Fine, then – Randall will be happy. Tess and Annie aren't so thrilled by the party (they're not crazy about the Super Bowl to begin with). Annie's more fixated on her new pet, a gecko named Mr. McGiggles.
Randall remarks that he needs a boy in the house. Cut, suddenly, to a young boy named Jordan being told he'll be set up in a foster home. Of course, we assume this is for Beth and Randall. More on this soon.
At the party, Mr. McGiggles goes missing, and it's a disaster. Beth leaves the living room, where everyone has gotten on the floor to search for the gecko. She answers the phone — it's a telemarketer — and after hanging up, steps right on the gecko.

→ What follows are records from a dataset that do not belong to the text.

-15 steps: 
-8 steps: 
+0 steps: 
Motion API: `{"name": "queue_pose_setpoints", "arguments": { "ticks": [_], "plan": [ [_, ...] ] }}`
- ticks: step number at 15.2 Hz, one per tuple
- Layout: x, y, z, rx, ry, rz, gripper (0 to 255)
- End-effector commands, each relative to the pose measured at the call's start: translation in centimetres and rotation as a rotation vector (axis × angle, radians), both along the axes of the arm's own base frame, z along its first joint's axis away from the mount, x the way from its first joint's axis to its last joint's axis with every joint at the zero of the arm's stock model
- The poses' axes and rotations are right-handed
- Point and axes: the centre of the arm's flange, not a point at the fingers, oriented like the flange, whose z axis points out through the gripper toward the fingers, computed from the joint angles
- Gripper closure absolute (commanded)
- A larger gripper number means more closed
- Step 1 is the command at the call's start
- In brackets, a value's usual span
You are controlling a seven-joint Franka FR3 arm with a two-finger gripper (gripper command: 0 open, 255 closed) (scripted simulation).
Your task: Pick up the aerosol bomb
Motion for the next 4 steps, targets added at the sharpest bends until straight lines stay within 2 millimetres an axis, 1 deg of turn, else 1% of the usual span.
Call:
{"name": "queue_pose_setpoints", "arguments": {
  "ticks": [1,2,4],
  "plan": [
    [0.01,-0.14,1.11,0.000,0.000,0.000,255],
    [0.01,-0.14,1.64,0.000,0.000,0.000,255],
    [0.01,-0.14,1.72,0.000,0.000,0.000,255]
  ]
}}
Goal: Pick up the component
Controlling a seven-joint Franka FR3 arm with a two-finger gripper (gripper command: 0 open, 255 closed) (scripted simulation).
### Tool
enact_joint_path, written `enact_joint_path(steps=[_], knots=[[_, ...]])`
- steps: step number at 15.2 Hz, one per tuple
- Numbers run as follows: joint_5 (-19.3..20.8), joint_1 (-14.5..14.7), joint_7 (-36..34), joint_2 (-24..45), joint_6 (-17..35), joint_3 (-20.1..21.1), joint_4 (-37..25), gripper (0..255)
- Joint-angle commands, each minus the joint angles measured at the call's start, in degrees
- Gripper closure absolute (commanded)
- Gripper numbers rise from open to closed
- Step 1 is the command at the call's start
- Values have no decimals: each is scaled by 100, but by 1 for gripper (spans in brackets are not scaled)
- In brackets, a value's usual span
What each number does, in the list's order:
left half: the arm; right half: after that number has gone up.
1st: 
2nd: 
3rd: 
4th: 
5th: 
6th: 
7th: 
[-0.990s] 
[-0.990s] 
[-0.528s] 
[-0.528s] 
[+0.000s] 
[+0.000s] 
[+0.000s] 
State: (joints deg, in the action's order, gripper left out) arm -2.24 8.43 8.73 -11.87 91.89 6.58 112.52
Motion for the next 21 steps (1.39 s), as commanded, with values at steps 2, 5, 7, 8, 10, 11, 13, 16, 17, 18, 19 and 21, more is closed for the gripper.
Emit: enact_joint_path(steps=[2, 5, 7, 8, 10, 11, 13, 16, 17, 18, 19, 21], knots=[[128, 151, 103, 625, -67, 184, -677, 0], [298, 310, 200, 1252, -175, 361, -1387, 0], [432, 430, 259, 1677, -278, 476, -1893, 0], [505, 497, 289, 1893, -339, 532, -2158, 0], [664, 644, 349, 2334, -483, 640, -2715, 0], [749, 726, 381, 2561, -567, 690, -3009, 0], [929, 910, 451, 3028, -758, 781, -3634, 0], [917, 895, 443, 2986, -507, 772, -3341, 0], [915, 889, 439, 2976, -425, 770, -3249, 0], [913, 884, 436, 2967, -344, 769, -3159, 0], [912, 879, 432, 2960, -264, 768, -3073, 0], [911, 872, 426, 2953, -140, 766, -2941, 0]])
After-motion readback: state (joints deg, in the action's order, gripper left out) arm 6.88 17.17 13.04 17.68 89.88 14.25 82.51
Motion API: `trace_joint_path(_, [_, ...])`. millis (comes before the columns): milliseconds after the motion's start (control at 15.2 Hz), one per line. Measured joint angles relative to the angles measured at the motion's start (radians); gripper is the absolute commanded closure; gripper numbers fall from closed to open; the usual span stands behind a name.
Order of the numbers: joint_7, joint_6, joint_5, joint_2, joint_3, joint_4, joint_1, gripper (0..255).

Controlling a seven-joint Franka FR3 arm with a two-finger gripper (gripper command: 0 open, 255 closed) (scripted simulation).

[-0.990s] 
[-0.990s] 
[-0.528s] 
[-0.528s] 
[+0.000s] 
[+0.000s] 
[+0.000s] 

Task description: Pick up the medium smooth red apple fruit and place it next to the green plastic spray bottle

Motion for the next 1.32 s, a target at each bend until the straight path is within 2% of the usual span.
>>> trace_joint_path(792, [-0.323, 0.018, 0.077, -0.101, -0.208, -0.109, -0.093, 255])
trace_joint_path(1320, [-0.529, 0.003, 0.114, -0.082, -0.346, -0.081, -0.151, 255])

Randall delivers a lofty eulogy for Mr. McGiggles that ends up being colored by his own grief for his father. He compares sudden loss to the experience of a really bad toothache. The lightning pain of it. Seeing Randall go off the rails, Beth swoops in and suggests turning the channel to the Puppy Bowl. Everyone is relieved.
Except for Tess, who's upset, for some reason. She sneaks out of the living room and runs away to her room. Randall follows her. Tess confesses that she's been cutting the land line, because she doesn't want to hear about a foster child. It's not that she doesn't want a new foster sibling — it's that with William, and Deja, and now the potential of a new kid, she gets the feeling that her father wants a new life entirely.
Randall then delivers a Grade-A Randall speech about how he wasn't sure he could live up to his father's legacy, but then had Tess, and knew he would be the best dad ever (which he is). He paints a picture of Tess' growing up, and how he'll always be a part of her life.
Also, sidenote: A cover of Lalo Siffre's “Watch Me” is playing, which was used earlier on in the season, when William was still alive. This song is clearly a Randall Pearson theme.
The phone downstairs rings. We think it's going to be the social worker. But the social worker is actually giving Jordan to other parents. The person on the phone is Deja – she's back. That's twist Number One.
Twist Number Two is that the social worker is TESS, all grown up. Her dad, old Randall, is visiting her at work, just like he said he would. We can't wait to see all of Next Gen This Is Us.